Sometime around 2010, for some reason, I began to become infatuated with gugak–Korean traditional music. Doubtless it began with visits to Seoul and its enchanting old palaces, folk festivals, and mountains. Friends I made among traditional musicians are part of it too. But gugak is an acquired taste. To many Western ears, some kinds of gugak are difficult to listen to. Somehow, for me it has an ever-deepening appeal, even though the more I delve into it, the stranger it becomes.

I am drawn to gugak’s earthy, sensual sound world. That, along with the intellectual challenge of understanding and applying its elusive techniques, has recharged my composer’s imagination. Now, elements of gugak seem to appear in everything I compose–its structured but flexible approach to rhythm, the expressive shape of every pitch, its standard forms. And it’s not just a vague influence. By now, I have composed four pieces incorporating gugak instruments with Western instruments. Each one is a special challenge because none of these instruments is built to play the Western scale. How to create a sound world where instruments from two cultures co-exist as equals?

For my first gugak-influenced piece, I took on a much bigger challenge than I understood at the time–music for piri and string quartet. The piri is a folk oboe, a deceptively simple bamboo tube, with holes but no keys, and a double reed on top. It’s capable of playing very softly, or very loudly. It is inherently diatonic–there is only one scale, in A-flat. But a good player can produce a complete chromatic scale by altering lip and wind pressure.

Virtuoso player Gamin–who literally wrote the book on modern piri techniques–was my mentor and performer. I listened to hours of gugak recordings to internalize the spirit of the piri, and I studied the rhythmic patterns of sanjo, a classical solo repertory. My goal was to reimagine the rhythms and melodic gestures and form in a new way–like a gugak parallel universe. The string players all had to treat notes in a Korean way–with expressive slides and accents and colors.

Without at that time knowing much about shamanistic music, I decided when it was done that the piece had a severe, mystical sound, so with Gamin’s approval I titled it Mudang–meaning, female shaman. Which is what Gamin had been to me, invoking a new creative spirit in me through contact with ancient Korean musical spirits.
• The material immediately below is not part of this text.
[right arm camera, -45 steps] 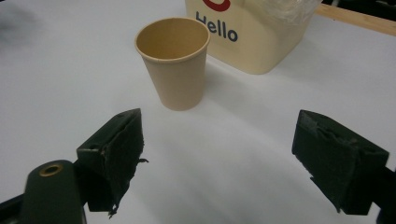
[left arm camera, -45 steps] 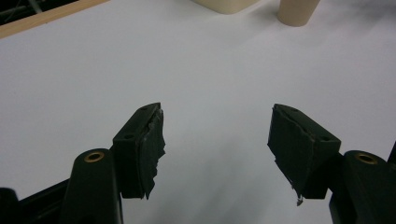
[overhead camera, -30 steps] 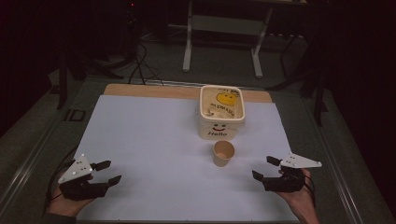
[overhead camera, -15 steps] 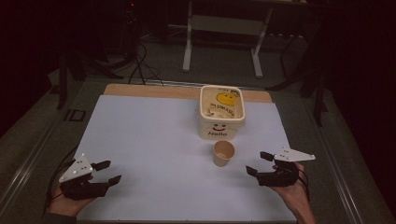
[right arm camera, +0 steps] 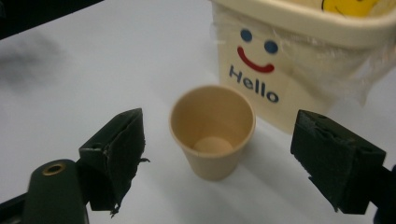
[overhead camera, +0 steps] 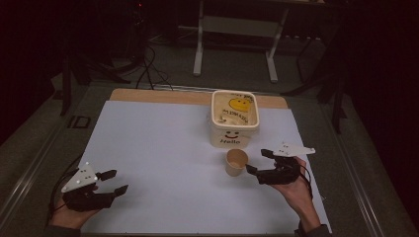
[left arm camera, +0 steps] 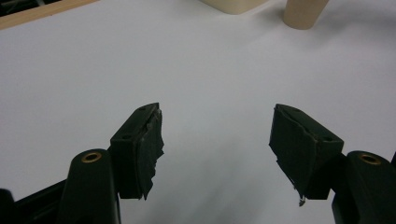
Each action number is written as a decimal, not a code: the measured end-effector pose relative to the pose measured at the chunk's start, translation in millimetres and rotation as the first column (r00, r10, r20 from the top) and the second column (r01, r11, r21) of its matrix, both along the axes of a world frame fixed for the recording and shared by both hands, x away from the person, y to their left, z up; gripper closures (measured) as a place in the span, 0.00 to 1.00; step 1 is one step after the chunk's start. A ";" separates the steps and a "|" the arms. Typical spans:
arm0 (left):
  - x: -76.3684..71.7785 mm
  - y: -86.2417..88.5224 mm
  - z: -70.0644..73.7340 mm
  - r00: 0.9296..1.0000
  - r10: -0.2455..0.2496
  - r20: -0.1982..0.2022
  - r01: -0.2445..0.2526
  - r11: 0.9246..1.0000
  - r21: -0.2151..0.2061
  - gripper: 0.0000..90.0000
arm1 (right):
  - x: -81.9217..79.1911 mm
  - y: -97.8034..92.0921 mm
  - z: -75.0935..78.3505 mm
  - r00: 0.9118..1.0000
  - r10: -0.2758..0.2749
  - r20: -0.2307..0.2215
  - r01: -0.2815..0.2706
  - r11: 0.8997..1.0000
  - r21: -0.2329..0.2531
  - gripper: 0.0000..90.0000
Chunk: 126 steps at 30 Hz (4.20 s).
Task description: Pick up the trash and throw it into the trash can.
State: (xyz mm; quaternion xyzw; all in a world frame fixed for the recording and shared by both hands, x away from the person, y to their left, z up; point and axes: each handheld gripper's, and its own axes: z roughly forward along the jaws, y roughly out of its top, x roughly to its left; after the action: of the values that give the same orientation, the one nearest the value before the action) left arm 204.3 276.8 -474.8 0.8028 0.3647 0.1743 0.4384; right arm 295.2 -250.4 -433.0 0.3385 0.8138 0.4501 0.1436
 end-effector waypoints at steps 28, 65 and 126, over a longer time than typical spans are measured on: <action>0.4 0.3 -0.4 1.000 -0.002 -0.008 0.002 1.000 -0.002 0.38 | 42.6 53.3 23.5 0.993 -0.011 -0.113 -0.008 0.987 -0.160 0.19; 1.7 -0.5 -2.4 0.999 -0.009 -0.032 0.009 1.000 0.001 0.38 | 75.1 89.6 33.6 0.913 -0.079 -0.400 -0.122 0.883 -0.453 0.13; 1.5 0.4 -2.4 0.999 -0.005 -0.034 0.005 1.000 0.004 0.38 | 92.6 104.8 -17.7 0.844 -0.139 -0.518 -0.208 0.805 -0.555 0.22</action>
State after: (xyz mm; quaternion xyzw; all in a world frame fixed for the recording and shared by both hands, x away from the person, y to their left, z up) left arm 205.8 277.2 -477.1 0.8073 0.3698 0.1602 0.4310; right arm 387.8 -145.6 -450.7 0.3728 0.9257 0.0638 0.0003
My second gugak-inspired piece would be the finale of my Sinfonietta, which I decided to base on the mask dance–the tal nori–that my wife and I experienced in Andong, a small city far from Seoul. In order to infuse a distinctly Korean sound into the Western orchestra, I purchased a kkwaenggwari–a small gong that’s used as the timekeeper in ensembles like the tal nori, and that has a wonderfully raucous sound, capable of sounding above the orchestra. I loan the gong to the percussion section of any orchestra playing the piece. I again modeled the form of this movement on a slow-to-fast series of rhythmic patterns, ending with fast music very closely modeled on the closing music of the tal nori (which I had captured on video for study).
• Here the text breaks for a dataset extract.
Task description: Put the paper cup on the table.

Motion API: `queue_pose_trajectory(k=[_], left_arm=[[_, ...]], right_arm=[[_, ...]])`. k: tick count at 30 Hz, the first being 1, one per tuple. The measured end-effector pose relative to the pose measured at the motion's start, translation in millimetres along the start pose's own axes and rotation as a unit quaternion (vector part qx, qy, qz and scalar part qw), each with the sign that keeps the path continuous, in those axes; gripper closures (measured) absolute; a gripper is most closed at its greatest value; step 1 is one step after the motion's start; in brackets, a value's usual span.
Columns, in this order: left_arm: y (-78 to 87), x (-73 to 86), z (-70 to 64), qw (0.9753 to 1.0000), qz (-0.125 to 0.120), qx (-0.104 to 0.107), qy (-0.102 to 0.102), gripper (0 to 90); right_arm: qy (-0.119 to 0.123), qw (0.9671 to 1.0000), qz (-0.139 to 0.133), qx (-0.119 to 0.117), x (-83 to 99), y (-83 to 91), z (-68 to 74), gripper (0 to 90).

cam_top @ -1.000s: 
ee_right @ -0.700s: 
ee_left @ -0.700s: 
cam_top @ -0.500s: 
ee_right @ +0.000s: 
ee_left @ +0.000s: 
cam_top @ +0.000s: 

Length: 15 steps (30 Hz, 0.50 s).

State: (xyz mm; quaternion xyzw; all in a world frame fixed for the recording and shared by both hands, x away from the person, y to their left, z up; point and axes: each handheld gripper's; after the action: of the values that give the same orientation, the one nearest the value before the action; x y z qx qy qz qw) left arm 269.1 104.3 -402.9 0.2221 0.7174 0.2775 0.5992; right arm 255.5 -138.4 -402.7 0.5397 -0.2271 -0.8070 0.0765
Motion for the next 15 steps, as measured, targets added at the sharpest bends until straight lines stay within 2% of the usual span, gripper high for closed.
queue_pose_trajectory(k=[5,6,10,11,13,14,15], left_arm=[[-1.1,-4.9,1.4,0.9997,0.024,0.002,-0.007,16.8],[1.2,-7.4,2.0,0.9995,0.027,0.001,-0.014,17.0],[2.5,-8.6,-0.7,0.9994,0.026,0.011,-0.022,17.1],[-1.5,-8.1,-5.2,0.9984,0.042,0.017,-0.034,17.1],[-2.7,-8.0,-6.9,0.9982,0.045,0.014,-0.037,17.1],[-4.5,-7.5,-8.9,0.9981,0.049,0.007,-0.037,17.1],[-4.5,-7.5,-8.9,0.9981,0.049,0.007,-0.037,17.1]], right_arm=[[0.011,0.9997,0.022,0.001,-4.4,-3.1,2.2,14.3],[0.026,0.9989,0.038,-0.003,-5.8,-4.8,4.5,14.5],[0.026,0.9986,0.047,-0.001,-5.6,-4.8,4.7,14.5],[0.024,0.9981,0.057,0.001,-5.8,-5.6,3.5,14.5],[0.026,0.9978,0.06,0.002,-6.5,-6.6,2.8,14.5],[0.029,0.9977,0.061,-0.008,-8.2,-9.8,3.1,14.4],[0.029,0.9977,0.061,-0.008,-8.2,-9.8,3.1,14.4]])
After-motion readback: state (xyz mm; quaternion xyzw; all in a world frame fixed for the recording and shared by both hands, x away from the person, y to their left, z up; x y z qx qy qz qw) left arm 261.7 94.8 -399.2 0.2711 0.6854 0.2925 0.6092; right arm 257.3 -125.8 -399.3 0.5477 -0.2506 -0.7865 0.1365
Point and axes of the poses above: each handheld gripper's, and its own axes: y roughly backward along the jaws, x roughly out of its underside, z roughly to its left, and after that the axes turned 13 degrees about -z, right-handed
By this time, I felt the need to move beyond the traditional slow-to-fast gugak form. This made my Nonghyun, a string quintet placing a gayageum inside a string quartet, my most challenging task yet. The gayageum is a plucked-string instrument, laid across the lap. The right hand plucks strings on one side of the moveable bridges; the left hand applies tension on the other side of the bridges to alter pitch and add vibrato. The characteristic sound of the gayageum is rooted in that deep, wide vibrato, called nonghyun. I took inspiration from that sound itself, which is to say from the instrument designed to produce it–not, this time, from the repertory of that instrument. And I began the piece fast, with slow music to follow. The Western strings play mostly pizzicato, creating a giant gayageum; when they change to arco playing, they use extravagant vibrato inspired by that of the gayageum.

My fourth gugak-instrument piece goes even further with combining sound worlds, fusing a haegeum–a two-string fiddle–with the cello. Like the gayageum, the haegeum requires a player to add pressure to the strings to alter pitch, so a “clean landing” on a pitch is not only difficult, it’s un-idiomatic. My Chimera may have only two voices, but the challenge is at least as great as in any of the prior pieces, as each voice is totally exposed.

Creating common ground for instruments from different cultures actually brings new ideas into the world. I have always steered clear of ideas that would bring the Korean instrument into a Western conception–for instance, as a plaintive folk melody over string chords. For me, that’s not a new idea; for me, each piece must be a new conception in some respect. Gugak has blessed me with profound challenges that have revealed new aspects to my creative personality. I have had to dig deep into my imagination and into my soul. And my friendships and working relationships with gugak musicians continue to proliferate. They are remarkably generous with their time and talent, encouraging a Western composer to learn and adapt what they have mastered.

I still compose music without gugak influence–I think. In fact, it’s hard to know what influences are present in new ideas that come to me when I need them. In all likelihood, the study I’ve made of gugak has changed me forever as a composer, has given me new creative tools and new ideas to share. This is how Western music has always expanded and evolved, by learning lessons from other musics. I am proud to have become part of that tradition.

This blog post is adapted from an essay originally written for Forfest, the Czech festival of contemporary arts with spiritual orientation.